The shower is cold and then hot and then scalding.  I dry myself and have another look in the mirror.  The dog looks and runs off!  It’s the first time he’s seen me make it out of the bathroom without a look that says never again.  I feel no different.  I should do really as I had only one glass of wine last night.  I should have had a vineyard knowing I wasn’t going to have any for a while. But then I’m not stopping because of drink problems ….not really, this is for dieting purposes only.  I won’t drink today, no problem …nothing a quick serenity prayer won’t sort out.
Breakfast is a fry up  …Rome wasn’t built in a day.
Went to the gym lunchtime …and had a burger!
The evening saw us sitting in front of the TV watching Private Practice.  When she went to bed I had a couple of episodes of The Shield to bloke myself up.  I went to bed at eleven and got to sleep at four.  Must be the jet lag.

Day Two
Up at 0600 and went for a run… Just kidding!
Woke up at 0900 and staggered into the bathroom shielding my eyes from the mirror.  I think back to all the girls the newspapers said I’d had and thought about would I still have had them if I looked then how I do now?  Probably all the one’s with dodgy mince–pies …. or the really desperate buggers.  Still, C’est la vie as the Italians say!
Breakfast is two boiled eggs and soldiers.  I’m playing golf today with the Dogs.. The Dessert Oilmen’s Golf association.  12 30 at the Ell’s course, a right bastard of a place.  I caddied there once (for one hole) as the mighty Ronnie Corbett took on Ernie Ells for charity and got fucking hammered.  I think Ronnie’s still in the bunker on the ninth.  I’ll play well, I’m sure of it.
Not too bad really.  I hit a couple of three hundred yarders and missed a few two foot puts!
The lads were going off to a barbie.  I declined and went home.
No booze.  A salad, and Private Practice with the wife …A fucking nightmare.

Day Three
Up at 0730 feeling great!

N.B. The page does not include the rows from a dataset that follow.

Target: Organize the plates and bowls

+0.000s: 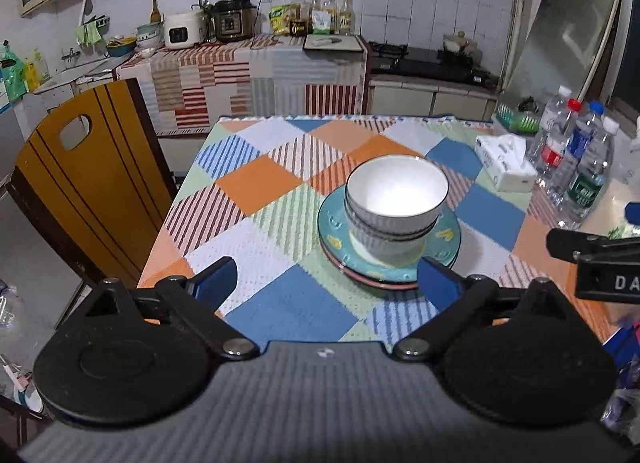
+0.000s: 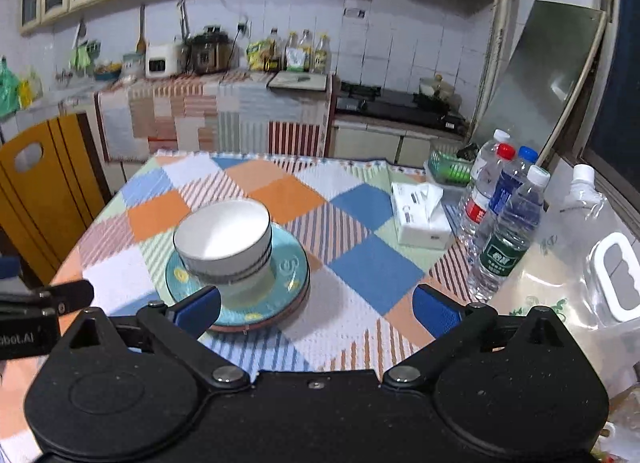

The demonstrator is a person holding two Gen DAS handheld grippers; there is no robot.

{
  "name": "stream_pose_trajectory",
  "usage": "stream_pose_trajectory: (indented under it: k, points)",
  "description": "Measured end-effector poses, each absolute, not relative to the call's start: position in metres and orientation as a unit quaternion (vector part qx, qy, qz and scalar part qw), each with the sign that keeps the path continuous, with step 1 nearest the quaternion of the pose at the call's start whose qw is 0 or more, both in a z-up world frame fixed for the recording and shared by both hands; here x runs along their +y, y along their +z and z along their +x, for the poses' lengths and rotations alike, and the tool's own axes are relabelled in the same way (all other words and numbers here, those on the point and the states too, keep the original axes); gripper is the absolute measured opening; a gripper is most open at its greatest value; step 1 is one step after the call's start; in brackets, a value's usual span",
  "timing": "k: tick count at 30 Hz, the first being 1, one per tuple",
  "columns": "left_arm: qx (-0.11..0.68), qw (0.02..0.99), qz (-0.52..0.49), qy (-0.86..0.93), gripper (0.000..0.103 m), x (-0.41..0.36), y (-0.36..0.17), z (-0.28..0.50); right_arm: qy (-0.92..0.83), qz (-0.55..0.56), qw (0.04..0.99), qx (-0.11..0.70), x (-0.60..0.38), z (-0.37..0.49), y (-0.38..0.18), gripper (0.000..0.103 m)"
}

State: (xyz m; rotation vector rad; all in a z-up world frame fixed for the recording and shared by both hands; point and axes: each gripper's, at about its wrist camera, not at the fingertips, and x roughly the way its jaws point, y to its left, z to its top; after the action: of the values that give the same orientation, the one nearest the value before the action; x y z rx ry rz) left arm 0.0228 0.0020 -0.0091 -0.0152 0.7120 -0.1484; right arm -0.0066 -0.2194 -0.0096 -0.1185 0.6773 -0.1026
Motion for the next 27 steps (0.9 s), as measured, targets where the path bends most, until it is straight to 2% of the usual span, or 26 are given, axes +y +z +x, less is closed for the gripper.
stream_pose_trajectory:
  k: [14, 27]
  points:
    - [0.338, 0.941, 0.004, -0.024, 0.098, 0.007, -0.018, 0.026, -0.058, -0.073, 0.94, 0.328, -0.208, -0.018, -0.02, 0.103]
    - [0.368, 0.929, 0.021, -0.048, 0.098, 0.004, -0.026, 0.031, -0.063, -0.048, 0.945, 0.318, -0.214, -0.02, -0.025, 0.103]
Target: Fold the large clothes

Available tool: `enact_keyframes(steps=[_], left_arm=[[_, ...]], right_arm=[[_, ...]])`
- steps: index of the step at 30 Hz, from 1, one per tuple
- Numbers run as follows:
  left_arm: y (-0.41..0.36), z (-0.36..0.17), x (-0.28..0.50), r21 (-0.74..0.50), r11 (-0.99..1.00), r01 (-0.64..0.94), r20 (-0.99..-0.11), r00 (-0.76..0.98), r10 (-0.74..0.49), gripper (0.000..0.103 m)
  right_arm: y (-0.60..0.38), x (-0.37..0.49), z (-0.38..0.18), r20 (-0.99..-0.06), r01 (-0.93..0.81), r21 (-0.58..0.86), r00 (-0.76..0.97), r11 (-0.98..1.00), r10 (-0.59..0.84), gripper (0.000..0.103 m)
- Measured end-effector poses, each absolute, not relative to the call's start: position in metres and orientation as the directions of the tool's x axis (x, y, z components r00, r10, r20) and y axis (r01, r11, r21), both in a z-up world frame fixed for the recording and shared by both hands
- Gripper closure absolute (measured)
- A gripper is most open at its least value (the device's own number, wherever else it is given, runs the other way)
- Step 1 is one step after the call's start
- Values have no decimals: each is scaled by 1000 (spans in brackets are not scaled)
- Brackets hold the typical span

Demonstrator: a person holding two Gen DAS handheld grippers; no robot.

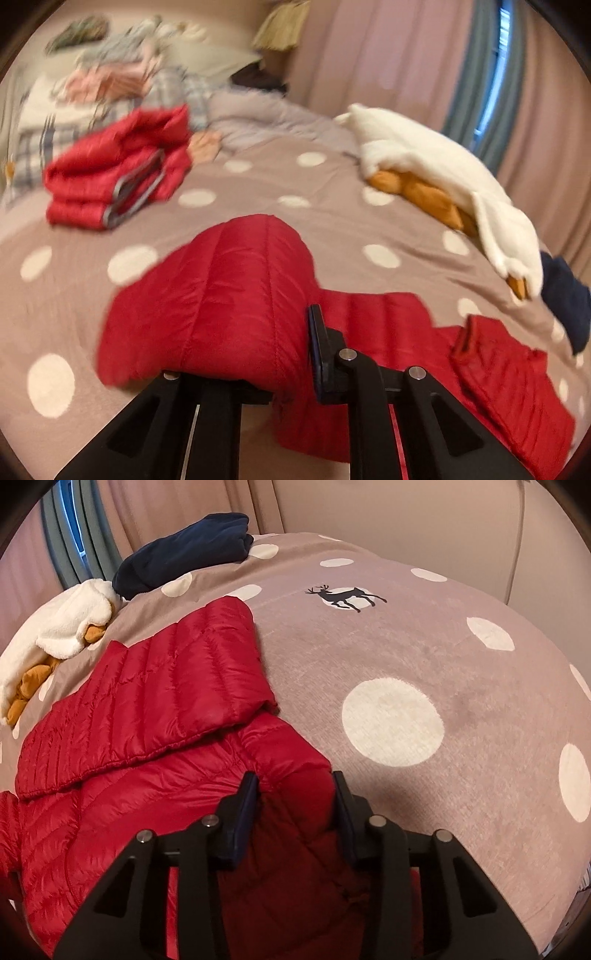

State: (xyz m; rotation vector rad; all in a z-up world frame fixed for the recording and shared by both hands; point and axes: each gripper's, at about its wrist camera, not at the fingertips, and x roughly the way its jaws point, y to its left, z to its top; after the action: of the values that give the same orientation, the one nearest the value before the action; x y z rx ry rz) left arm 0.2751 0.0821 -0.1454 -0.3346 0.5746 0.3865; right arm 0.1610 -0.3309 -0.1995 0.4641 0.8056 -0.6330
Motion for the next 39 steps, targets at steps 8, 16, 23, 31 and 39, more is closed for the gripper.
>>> enact_keyframes(steps=[8, 16, 23, 31, 39], left_arm=[[-24, -117, 268, -26, 946, -324, -505, 820, 267, 88], [-90, -120, 259, -53, 981, -187, -546, 828, 128, 88], [-177, -168, 287, 17, 999, 52, -734, 679, -23, 88], [-169, -172, 261, -54, 996, 77, -761, 642, -90, 40], [-135, -143, 210, -66, 997, -28, -704, 710, -27, 38]], right_arm=[[-336, 157, -199, -784, 684, 194, 539, 703, -309, 64], [-339, 155, -199, -788, 684, 225, 547, 694, -284, 64], [-345, 150, -200, -793, 690, 263, 553, 675, -256, 64], [-348, 146, -199, -795, 704, 284, 553, 651, -251, 59], [-348, 143, -197, -800, 710, 275, 543, 648, -256, 54]])
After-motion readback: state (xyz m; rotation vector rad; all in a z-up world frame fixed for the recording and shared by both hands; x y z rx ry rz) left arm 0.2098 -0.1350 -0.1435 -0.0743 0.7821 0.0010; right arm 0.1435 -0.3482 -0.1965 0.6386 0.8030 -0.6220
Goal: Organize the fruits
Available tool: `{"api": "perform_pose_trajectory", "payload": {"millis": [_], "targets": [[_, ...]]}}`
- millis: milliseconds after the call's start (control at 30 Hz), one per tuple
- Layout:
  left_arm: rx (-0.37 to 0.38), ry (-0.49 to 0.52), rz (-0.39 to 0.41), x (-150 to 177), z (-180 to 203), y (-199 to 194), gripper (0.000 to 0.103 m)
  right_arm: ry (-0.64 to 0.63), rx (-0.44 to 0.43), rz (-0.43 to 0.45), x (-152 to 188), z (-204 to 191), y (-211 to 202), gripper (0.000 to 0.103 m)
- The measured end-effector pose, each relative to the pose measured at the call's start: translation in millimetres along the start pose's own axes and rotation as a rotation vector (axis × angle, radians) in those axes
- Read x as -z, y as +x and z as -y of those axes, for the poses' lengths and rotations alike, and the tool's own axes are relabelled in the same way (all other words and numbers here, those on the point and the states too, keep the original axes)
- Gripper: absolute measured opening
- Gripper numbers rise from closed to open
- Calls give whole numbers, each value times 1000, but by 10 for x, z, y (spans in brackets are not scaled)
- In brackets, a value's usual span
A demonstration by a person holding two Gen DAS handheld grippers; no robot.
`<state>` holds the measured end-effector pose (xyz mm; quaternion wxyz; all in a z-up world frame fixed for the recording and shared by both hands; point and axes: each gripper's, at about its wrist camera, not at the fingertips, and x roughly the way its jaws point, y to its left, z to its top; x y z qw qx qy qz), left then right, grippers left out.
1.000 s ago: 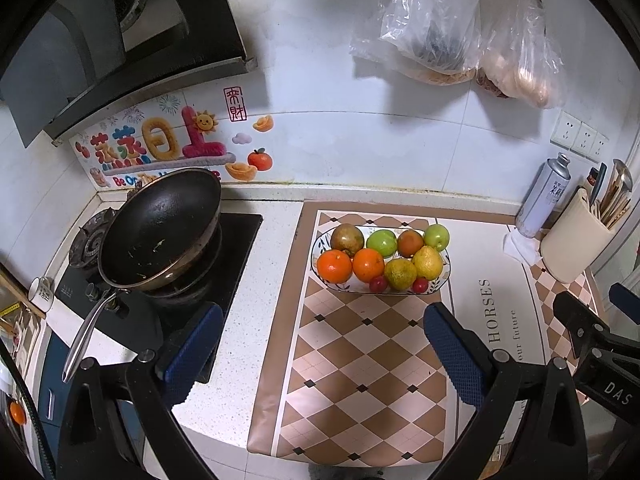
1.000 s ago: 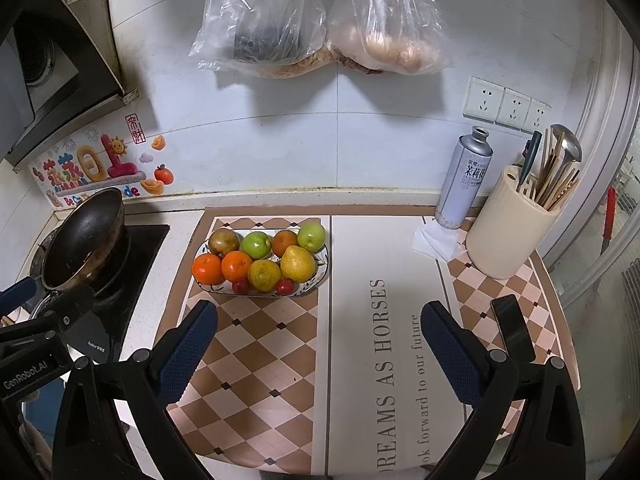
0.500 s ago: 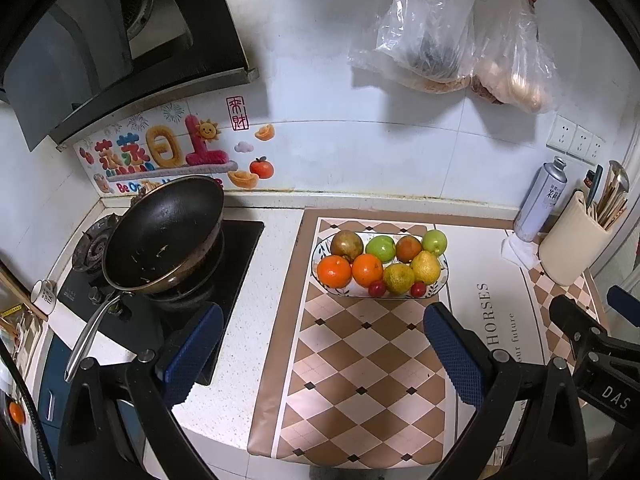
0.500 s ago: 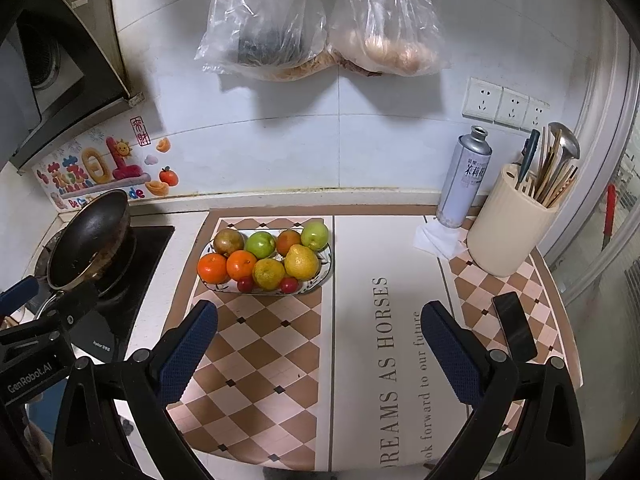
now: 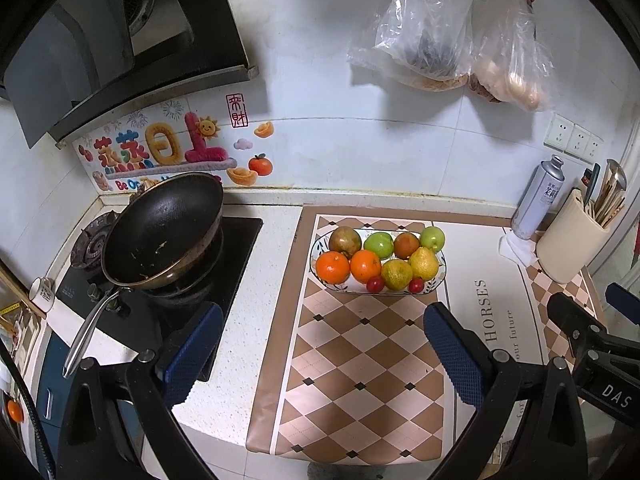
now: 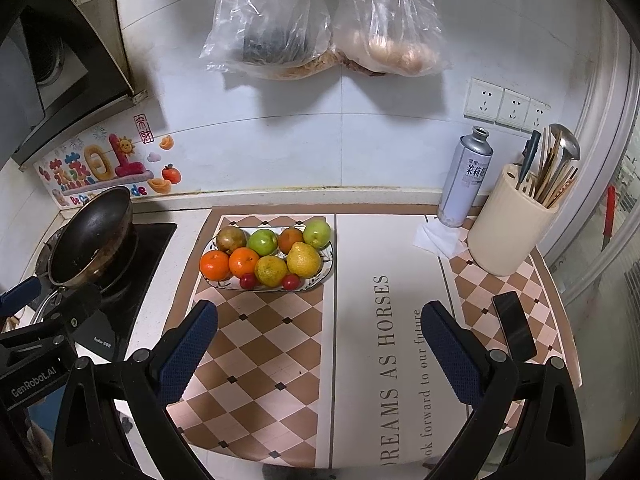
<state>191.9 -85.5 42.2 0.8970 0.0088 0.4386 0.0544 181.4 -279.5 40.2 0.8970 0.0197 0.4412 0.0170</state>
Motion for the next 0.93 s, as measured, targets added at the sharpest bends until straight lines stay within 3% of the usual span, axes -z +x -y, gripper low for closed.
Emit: {"api": "perform_pose_trajectory", "payload": {"millis": [933], "targets": [[-1,11,35,-7,36,-75,103,17,-2,13,-18,10,-36,103]]}}
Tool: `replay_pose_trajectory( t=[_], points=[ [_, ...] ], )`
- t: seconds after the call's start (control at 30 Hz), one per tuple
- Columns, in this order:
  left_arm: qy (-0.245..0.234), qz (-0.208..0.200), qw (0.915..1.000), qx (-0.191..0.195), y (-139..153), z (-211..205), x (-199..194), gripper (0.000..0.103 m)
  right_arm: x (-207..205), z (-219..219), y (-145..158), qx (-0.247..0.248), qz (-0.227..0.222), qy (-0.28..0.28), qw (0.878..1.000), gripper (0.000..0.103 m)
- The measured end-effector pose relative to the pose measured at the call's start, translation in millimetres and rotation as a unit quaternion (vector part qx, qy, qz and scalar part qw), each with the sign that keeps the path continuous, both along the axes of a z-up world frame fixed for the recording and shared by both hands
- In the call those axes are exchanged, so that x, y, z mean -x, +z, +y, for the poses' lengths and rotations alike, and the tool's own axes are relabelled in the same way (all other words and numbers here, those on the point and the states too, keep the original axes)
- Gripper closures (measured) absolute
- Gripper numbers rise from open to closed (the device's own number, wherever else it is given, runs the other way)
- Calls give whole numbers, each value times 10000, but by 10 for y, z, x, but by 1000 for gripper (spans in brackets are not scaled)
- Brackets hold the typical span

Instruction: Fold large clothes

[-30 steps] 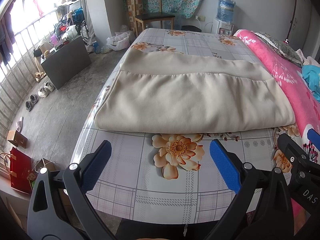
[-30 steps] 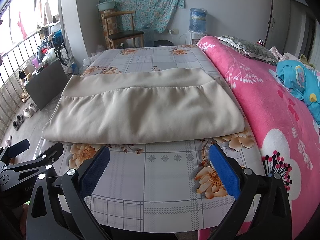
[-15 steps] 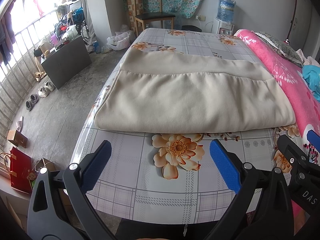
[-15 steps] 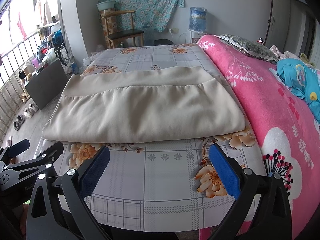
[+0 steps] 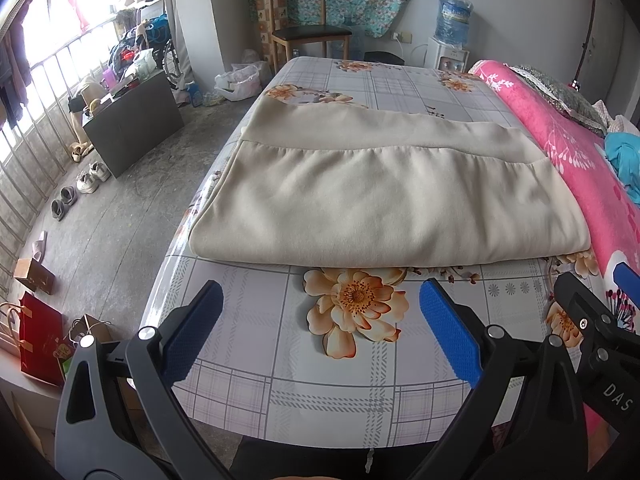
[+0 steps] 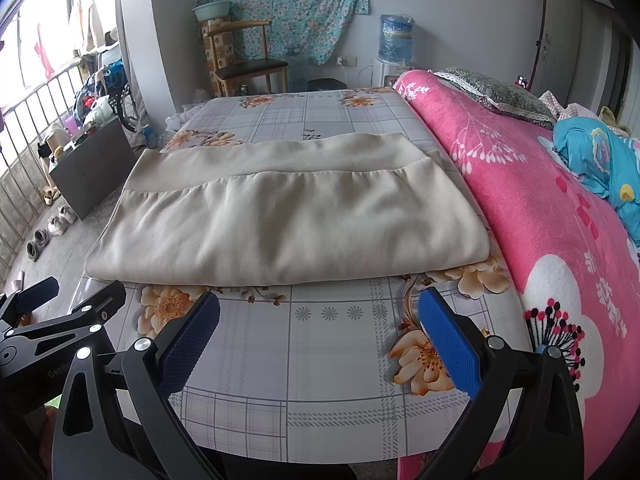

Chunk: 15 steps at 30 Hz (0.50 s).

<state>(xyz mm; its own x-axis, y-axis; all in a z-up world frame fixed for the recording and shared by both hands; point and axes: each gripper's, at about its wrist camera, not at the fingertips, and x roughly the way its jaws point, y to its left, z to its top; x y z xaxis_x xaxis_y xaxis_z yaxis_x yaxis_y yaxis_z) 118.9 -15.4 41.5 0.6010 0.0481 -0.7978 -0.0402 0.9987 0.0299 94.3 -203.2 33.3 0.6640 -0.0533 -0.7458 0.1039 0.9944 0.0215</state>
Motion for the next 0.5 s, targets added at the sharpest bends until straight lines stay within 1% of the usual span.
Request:
replay_pose_trajectory(
  t=[0.5],
  points=[
    [34,-15,10000,-1,0,-8,-3,8,1,6,-3,3,-1,2,10000,6]
  ],
)
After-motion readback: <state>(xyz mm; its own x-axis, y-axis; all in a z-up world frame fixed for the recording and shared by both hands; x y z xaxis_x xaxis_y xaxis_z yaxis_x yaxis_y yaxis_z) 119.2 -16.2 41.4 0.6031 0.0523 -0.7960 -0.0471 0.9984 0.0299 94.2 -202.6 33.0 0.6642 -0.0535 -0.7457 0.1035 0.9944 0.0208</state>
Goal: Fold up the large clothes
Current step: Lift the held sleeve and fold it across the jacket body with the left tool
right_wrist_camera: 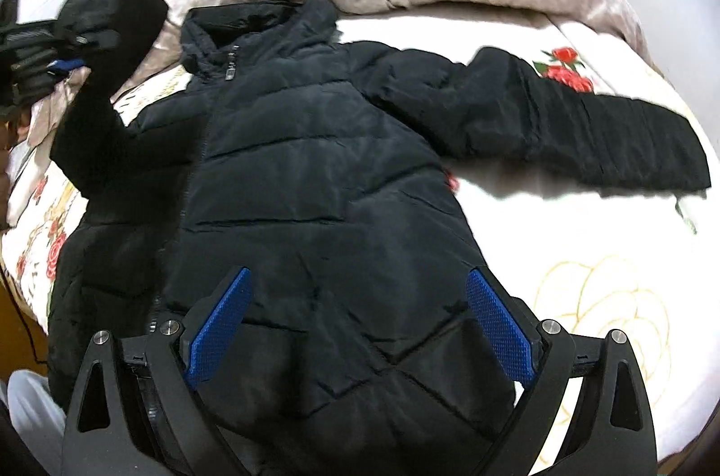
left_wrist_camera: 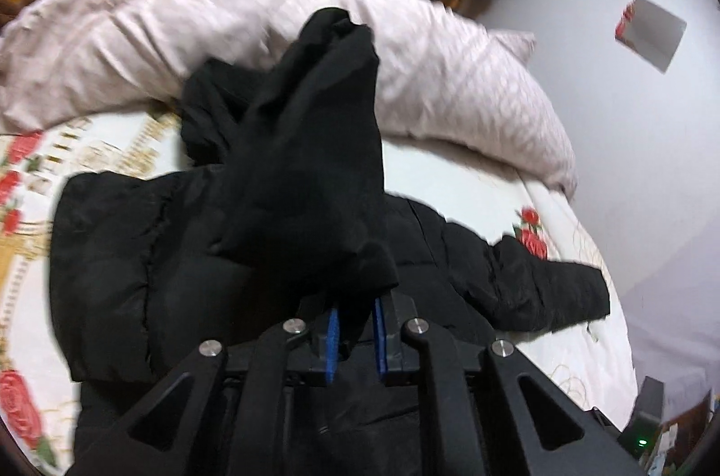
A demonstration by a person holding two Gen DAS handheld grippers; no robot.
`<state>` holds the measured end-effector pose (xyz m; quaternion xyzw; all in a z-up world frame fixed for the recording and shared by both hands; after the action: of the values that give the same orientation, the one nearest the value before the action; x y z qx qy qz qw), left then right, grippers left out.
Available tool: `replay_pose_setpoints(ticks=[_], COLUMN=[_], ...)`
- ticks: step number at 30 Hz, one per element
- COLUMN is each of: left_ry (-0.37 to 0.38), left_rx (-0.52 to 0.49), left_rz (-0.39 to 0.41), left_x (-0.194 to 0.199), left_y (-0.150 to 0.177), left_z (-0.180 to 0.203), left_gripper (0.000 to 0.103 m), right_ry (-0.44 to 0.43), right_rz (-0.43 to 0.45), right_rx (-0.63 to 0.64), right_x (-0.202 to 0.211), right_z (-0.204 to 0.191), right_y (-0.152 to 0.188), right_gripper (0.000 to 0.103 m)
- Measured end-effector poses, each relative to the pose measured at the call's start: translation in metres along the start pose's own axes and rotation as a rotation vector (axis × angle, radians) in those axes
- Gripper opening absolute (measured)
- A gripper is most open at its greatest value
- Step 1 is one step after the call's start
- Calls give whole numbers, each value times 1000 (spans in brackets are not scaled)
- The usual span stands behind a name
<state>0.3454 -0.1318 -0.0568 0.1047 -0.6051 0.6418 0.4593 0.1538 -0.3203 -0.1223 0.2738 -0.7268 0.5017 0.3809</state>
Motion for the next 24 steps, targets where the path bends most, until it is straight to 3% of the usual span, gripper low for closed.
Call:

Really.
I do a couple of hours work on the Sinderella script.  It’s really coming on.  I sit and giggle to myself.  The words just seem to flow from me.  Whenever I write, I picture my old friend,the writer Brian Blackburn and think to myself ‘What would he have written?’.   It seems to work.  Quite what he’d think of a black fairy called Fairy God-mother-fucker is anybody’s guess.
Went to the gym with my new felt greatness and did a bit of P.E. I’ve lost the will to do it, as a friend said to me that when you are over fifty you cannot build new muscle ….so what’s the point?
Early to bed, with a book about the true story of The Man Who Never Was.

Day Four
Michelle says my skin looks better even after three days.  I imagine that in three weeks I’ll look like Brad Pitt.
More P.E.
Two o’clock sees me sitting at the computer adding some bite to a script called Comics.  It’s a great story about an old mainstream comic playing a new comic venue.  It’s not based on me particularly but it’s pretty much what us old guys think of the new guys and vice versa. (Fuck knows how you spell that, even the spell check can’t do it).
Two episodes of The Shield and then to bed with the dead body floating in the sea off the coast of Spain.

Day Five
Up at 0700 and drive to Muscat in the Oman.  I am paying a visit to some of our troops.
Mark Cann the director of BFF is flying in and I’m meeting him at the hotel which is 487 k’s from my house in Al Barsha.  It’s right across the dessert.  Thank god I have a Range Rover.
Fucking Range Rovers! About an hour out of Muscat, the car turned into a truck.  A light came on which read Engine systems failure.  Shit!  What now?
The road to Muscat is a good road, and it’s busy so if I explode someone will help, I hope.  The temp gauge is showing normal. Everything seems ok… ish, but I’ve no acceleration.  It must be the supercharger gone up the pictures!  I am going, but getting no-where; rather like Nick Clegg.
I speed along at 80 kph and reach Muscat at 1 30 time for lunch with Mark Cann.
The gig is in a secret place so don’t ask!  We arrive in the middle of nowhere and set our little p.a. up in-between some portacabins.  There’s only me on the show so I’d better be good.  I was, I think.  After much back-slapping and photos on mobiles we set off back to our hotel and a bit of supper.
Apparently, according to the man at Range Rover, the supercharger will be ok when cooled down.  Fingers crossed.  Oh….I had a sip of beer with the troops after the show.. But that don’t count!!
For those of you who haven’t seen the BFF web site …please do (www.bff.org.uk )

Day Six
The car’s working so Mark and I set off into the main part of Muscat to find something to do.
We were back within the hour and went to sleep.
Tonight’s gig was local to Muscat, 150 of Her Majesty’s finest.  After a 5 mile trip that lasted an hour (got lost) we arrive at our location.  Mark sets up and on I go.  This was a really good gig.  The troops were young and hadn’t seen me before.  The squadron leader had only just started shaving by the look of him.  It went great and we were soon setting off back to the hotel leaving the happy troops to get shit faced on their two can allowance.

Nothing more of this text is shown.